Southeast Asian consumer confidence continued its steady rise in the first quarter of 2015, reaching the highest level recorded to date and far out-stripping other global markets, according to the latest Nielsen Global Survey of Consumer Confidence and Spending Intentions.
Southeast Asia (comprising Indonesia, Malaysia, Philippines, Singapore, Thailand and Vietnam) posted a score of 114 points in Nielsen’s Q1 2015 Consumer Confidence Index, up two points compared to the previous quarter and 17 points above the global consumer confidence index score of 97 points.
The Southeast Asia score was the highest recorded by Nielsen since it began reporting a Southeast Asia consumer confidence index in 2008. According to Nielsen, underlying the results were consumers’ strengthening confidence in the state of their personal finances and a growing willingness to spend.
The report highlighted that Indonesia, the Philippines, Thailand and Vietnam rank among the most optimistic consumers in the world. Consumer confidence was steady at 100 points in Singapore.

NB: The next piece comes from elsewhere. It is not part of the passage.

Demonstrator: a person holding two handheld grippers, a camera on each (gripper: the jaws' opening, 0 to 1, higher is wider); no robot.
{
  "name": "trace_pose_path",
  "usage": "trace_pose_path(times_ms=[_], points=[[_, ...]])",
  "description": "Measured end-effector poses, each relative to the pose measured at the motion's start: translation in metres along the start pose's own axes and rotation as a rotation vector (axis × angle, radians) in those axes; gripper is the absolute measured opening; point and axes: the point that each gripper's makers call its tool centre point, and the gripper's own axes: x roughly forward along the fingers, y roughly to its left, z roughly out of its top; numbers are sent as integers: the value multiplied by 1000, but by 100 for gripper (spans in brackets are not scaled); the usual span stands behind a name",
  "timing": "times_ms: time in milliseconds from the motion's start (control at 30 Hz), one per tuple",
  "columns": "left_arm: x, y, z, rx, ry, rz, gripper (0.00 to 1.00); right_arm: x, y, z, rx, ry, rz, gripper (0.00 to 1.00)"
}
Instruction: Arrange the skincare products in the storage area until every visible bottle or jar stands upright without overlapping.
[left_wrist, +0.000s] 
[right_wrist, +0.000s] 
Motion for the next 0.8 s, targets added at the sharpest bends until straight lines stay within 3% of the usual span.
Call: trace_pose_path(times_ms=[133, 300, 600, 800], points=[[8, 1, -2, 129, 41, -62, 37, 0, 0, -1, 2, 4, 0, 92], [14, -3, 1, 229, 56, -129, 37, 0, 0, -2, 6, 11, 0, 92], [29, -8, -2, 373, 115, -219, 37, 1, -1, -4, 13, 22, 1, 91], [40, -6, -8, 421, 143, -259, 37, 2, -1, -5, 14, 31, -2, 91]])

In Malaysia, consumer confidence rebounded by five points to 94 in Q1 2015, following a dramatic 10-point decline between Q3 and Q4 2014 that delivered the weakest result for the country since 2009. While economic growth there has accelerated, spurred by exports and services, uncertainty surrounding the introduction of a goods and services tax saw close to one third of consumers (31 per cent) flag the economy as their greatest concern.
More than seven in 10 Southeast Asians feel that they are in a good position when it comes to the state of the personal finances in the year ahead, led by Indonesia (84 per cent) and the Philippines (77 per cent), compared to 56 per cent globally.

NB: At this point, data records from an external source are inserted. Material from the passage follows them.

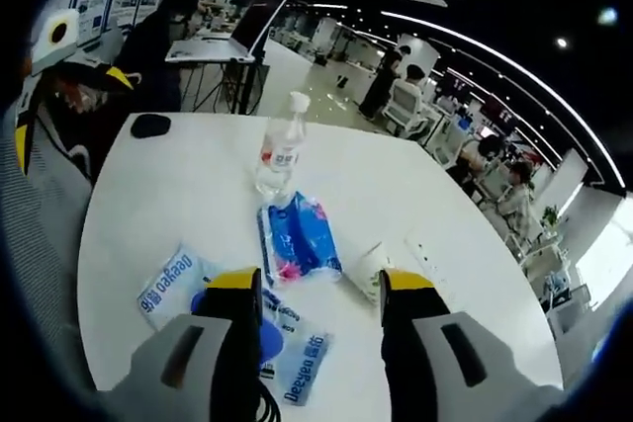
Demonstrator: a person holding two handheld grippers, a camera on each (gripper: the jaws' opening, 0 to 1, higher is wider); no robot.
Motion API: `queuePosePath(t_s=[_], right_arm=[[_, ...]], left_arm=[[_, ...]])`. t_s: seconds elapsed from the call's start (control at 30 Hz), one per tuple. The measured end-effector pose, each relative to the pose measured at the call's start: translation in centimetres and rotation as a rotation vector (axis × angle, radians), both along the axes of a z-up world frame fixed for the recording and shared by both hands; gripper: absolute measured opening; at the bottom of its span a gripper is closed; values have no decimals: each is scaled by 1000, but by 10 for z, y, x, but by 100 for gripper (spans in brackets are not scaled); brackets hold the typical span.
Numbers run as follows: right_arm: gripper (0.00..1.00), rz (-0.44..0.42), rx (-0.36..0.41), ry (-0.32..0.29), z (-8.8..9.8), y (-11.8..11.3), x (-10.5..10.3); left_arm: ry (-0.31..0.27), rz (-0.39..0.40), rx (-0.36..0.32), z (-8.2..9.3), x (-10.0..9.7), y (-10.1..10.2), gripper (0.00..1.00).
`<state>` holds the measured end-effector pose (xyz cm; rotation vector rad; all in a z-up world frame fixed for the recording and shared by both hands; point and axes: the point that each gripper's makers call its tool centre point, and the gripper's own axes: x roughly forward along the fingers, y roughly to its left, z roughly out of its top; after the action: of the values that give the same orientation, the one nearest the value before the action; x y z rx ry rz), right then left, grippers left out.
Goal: Arrange the tabletop items into an orderly group along one side of the table until the central work area is clear of visible clutter.
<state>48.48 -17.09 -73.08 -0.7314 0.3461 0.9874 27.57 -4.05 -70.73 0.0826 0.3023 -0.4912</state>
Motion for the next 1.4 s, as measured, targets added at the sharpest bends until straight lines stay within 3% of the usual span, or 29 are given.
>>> queuePosePath(t_s=[0.27, 0.7, 1.3, 1.4], right_arm=[[43, 48, -25, -32, -5, 2, 15], [39, 47, -43, 25, -30, 11, 31], [34, -370, 268, 370, -70, 8, 52], [34, -397, 284, 391, -75, 11, 53]], left_arm=[[-28, -24, 5, 3, 0, -4, 97], [-14, -23, 28, -3, 0, -3, 95], [21, -5, 49, -11, 2, 1, 93], [24, -1, 47, -12, 2, 2, 93]])
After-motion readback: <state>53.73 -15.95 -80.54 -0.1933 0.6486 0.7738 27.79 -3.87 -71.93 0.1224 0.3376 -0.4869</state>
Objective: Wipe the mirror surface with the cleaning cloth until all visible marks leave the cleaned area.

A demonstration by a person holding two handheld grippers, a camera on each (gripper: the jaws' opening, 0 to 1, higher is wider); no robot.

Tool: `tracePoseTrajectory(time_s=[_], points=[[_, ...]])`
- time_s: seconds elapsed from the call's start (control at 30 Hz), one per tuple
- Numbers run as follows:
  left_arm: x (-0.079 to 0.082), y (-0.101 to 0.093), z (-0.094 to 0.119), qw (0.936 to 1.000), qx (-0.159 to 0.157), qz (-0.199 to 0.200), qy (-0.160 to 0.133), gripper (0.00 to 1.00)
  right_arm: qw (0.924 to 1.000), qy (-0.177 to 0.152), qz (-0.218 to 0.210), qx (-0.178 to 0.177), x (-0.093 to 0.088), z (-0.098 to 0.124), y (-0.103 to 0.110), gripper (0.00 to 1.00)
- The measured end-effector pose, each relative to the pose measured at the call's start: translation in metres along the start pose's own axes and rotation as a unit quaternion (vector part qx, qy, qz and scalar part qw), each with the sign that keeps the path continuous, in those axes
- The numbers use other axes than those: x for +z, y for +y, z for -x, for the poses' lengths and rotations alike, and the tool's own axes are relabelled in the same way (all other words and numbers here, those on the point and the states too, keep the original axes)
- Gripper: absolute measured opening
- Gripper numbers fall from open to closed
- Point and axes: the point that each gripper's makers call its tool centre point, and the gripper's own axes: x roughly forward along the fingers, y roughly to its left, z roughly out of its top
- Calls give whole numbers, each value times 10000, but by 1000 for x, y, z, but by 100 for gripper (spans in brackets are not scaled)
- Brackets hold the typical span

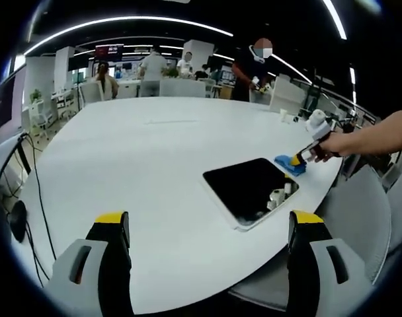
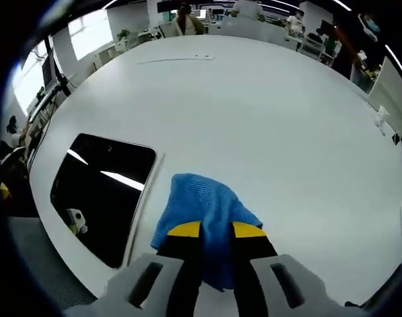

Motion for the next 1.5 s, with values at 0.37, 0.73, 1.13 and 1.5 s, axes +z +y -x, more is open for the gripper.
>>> tracePoseTrajectory(time_s=[0.37, 0.73, 1.13, 1.5], points=[[-1, -1, -7, 9998, -147, -90, 129, 99, 9969, 218, -746, -140, 0, -1, -3, 4], [12, 8, -13, 9997, -173, -186, -6, 99, 9908, 234, -1299, 306, 34, 15, 11, 2], [16, 12, -15, 9998, -131, -68, -101, 99, 9868, 313, -1388, 777, 64, -5, 58, 2], [17, 15, -22, 9992, -342, -182, -1, 99, 9871, 555, -1333, 696, 59, -31, 79, 2]])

The only country in Southeast Asia that returned a score beneath the global averages for job prospects and personal financial outlook over the next 12 months was Malaysia. However, Malaysian consumers were more positive in Q1 2015 than in Q4 2014.

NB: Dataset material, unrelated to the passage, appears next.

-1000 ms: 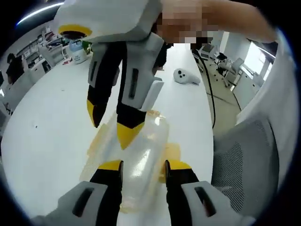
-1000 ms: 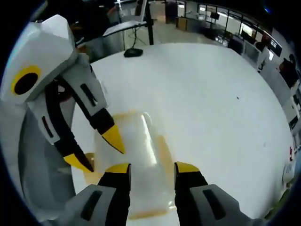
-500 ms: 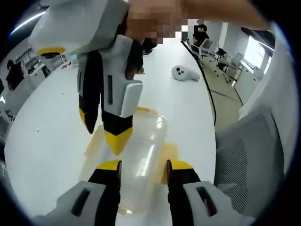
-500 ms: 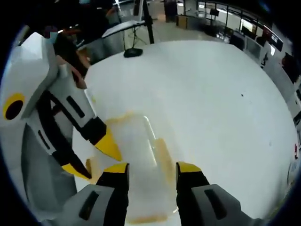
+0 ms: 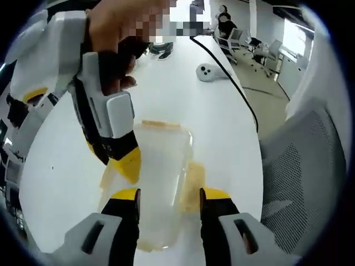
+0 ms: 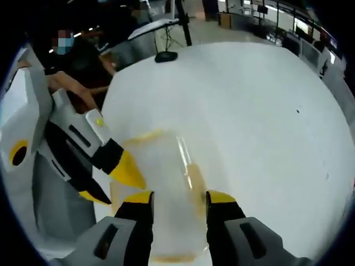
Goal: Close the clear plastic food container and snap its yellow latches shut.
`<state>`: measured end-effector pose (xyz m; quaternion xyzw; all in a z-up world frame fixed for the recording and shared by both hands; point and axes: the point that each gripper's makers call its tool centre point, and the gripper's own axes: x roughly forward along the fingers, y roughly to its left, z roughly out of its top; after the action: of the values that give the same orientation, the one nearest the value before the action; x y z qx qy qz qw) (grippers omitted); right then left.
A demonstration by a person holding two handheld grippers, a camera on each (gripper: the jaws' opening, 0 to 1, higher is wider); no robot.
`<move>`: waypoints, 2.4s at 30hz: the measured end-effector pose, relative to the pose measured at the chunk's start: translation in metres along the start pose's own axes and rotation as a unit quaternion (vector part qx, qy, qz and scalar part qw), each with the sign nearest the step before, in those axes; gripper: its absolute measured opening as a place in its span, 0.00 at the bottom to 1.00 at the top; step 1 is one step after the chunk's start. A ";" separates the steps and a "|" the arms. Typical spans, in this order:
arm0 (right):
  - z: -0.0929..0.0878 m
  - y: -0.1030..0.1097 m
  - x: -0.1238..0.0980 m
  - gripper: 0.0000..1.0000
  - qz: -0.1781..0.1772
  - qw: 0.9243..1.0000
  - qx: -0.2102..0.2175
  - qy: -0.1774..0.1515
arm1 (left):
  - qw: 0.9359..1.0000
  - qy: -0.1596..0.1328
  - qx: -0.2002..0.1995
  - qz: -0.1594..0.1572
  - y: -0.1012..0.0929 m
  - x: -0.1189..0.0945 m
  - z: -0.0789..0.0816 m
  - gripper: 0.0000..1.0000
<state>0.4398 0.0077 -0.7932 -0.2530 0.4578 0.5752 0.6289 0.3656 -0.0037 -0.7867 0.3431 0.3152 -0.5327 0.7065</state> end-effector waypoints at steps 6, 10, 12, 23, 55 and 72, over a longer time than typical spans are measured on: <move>0.001 0.000 0.003 0.36 0.024 1.000 -0.008 0.019 | 1.000 0.007 0.013 0.020 0.004 0.001 -0.001 0.38; 0.001 0.001 0.005 0.36 0.040 0.998 -0.016 0.037 | 0.999 0.011 0.020 0.026 0.005 0.001 -0.002 0.37; 0.001 0.000 0.006 0.36 0.049 0.998 -0.013 0.045 | 0.999 0.013 0.031 0.027 0.005 0.002 -0.003 0.37; -0.002 0.002 0.010 0.33 0.075 0.994 -0.018 0.074 | 0.997 0.023 0.056 0.047 0.006 0.007 -0.004 0.34; 0.000 0.004 0.009 0.33 0.054 0.995 -0.016 0.077 | 0.996 0.023 0.073 0.052 0.005 0.010 0.001 0.33; 0.001 0.000 0.000 0.34 0.002 0.999 0.016 0.042 | 0.998 0.023 0.061 0.013 0.004 0.000 0.007 0.33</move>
<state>0.4400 0.0084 -0.7926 -0.2657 0.4932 0.5583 0.6119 0.3698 -0.0086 -0.7827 0.4016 0.2945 -0.5336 0.6835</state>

Consumers in Southeast Asia are diligent savers, with an overwhelming majority (71 per cent) intending to put their spare cash into savings after they have covered their essential living expenses, an increase of two points quarter-on-quarter and up nine points compared to the same time a year ago. Consumers in Vietnam are the most intent globally on building their savings fund – 78 per cent put their spare cash into savings.
Outside of building their savings accounts, the most common item consumers purchase with their spare cash is holidays – close to two fifths of Southeast Asian consumers (39 per cent) spend their spare cash on holidays, particularly Singaporeans (48 per cent) and Thais (45 per cent).